6- Don't Disappear After Only One Explanation

If you know, you know... the feeling when you accidentally close the product tour and cannot open it back.

It is your job to make sure the onboarding process is fail-proof. So it will be wise to cut the users a bit of slack, and make sure your resources and onboarding patterns are not only one-show.

Take this modal from Ideta as an example. Everything is dark on the screen, except for the essential onboarding material, and the help center button.

If you don't want to put a specific highlight on such small details and make the process longer than it should, such small hacks could be a lifesaver.

7- Collect Feedback And Listen To Your Users

And lastly, actually interacting with the users.

Wouldn't you love it if your favorite bar took your advice about the sizes of portions and decided that you're right?

The same thing happens if you ask users what they would love to see on your website, or what they think could be done better. The actual users will be your free testers.

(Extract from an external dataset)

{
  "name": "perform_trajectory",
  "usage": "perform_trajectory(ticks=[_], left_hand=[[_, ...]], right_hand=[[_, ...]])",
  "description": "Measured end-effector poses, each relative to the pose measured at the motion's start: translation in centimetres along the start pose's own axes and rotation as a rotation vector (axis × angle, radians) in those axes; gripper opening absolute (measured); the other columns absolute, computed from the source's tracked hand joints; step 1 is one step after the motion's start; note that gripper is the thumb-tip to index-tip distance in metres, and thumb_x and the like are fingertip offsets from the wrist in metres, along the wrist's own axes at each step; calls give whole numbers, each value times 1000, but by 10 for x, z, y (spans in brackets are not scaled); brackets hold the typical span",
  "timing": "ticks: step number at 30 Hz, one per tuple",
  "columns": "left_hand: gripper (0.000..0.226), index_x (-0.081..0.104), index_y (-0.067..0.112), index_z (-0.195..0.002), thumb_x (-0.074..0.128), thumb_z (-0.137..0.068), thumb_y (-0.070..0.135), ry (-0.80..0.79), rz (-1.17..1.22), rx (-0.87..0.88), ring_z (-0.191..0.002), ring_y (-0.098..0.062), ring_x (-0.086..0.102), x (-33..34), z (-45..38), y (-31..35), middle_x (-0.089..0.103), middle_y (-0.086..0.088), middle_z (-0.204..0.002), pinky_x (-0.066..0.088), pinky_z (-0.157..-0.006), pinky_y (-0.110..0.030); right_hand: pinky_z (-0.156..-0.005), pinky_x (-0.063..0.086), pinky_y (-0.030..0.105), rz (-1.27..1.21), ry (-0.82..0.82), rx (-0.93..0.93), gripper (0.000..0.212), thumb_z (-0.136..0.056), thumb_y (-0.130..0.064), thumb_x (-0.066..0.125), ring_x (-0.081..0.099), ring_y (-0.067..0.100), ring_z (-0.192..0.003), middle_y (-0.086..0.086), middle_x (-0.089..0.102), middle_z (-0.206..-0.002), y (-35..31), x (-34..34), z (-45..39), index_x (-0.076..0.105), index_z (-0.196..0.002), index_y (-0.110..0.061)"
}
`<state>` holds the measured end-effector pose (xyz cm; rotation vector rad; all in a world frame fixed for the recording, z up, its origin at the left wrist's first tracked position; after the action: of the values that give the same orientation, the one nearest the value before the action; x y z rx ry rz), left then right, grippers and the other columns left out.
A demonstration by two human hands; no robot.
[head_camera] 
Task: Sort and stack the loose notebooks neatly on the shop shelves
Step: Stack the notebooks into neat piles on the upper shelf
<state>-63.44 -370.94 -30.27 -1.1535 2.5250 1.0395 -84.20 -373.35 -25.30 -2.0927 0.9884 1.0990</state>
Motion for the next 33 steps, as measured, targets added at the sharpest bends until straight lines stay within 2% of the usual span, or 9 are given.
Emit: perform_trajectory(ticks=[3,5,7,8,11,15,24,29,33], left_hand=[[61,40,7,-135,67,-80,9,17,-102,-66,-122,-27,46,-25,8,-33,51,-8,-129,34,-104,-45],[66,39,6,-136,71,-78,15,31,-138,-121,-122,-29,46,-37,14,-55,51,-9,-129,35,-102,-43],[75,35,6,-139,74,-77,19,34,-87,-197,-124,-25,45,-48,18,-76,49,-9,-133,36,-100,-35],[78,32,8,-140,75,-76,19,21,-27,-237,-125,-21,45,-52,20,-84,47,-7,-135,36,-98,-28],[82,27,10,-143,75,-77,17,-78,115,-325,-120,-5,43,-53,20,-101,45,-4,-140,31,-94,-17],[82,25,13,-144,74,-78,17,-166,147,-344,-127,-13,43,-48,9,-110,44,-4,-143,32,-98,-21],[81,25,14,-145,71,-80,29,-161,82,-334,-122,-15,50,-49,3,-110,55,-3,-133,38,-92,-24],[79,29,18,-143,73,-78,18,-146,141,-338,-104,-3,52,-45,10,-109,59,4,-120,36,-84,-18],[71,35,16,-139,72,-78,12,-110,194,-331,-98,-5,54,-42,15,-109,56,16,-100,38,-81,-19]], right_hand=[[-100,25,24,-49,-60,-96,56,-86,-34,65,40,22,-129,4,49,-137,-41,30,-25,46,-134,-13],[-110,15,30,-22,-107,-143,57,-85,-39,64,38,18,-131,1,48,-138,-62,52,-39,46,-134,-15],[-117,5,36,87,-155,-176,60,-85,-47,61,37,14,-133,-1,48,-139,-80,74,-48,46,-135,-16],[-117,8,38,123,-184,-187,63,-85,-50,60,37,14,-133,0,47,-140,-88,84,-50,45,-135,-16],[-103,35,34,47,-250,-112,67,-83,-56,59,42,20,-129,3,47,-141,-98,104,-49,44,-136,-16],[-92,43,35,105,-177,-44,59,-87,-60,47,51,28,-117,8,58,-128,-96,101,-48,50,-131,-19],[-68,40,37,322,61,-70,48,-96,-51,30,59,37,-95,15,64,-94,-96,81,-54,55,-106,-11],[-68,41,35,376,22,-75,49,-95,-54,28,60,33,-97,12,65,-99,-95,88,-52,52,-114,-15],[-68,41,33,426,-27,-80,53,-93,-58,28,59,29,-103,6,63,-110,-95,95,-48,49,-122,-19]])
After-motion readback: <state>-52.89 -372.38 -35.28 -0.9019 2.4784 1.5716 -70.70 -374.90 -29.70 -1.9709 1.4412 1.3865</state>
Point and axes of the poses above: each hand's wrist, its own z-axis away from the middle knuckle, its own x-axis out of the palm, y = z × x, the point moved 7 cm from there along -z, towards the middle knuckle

But remember to keep the feedback collection process short.

ClickUp simply asks to be rated, and short feedback won't be a burden to the user.

Make use of short surveys like NPS surveys. Don't bombard busy people with endless google forms.

And also, don't expect them to be kind enough to give you feedback even if you don't ask for it. Any average user will churn on their first lousy experience without hesitation.

Conclusion

Creating a good user onboarding for a website is not difficult, nor expensive. It could only take a bit of your time, but you will be glad for having taken the time after you start seeing results and get positive feedback.

Also, it's crucial to know how to create the best onboarding flow more than anything.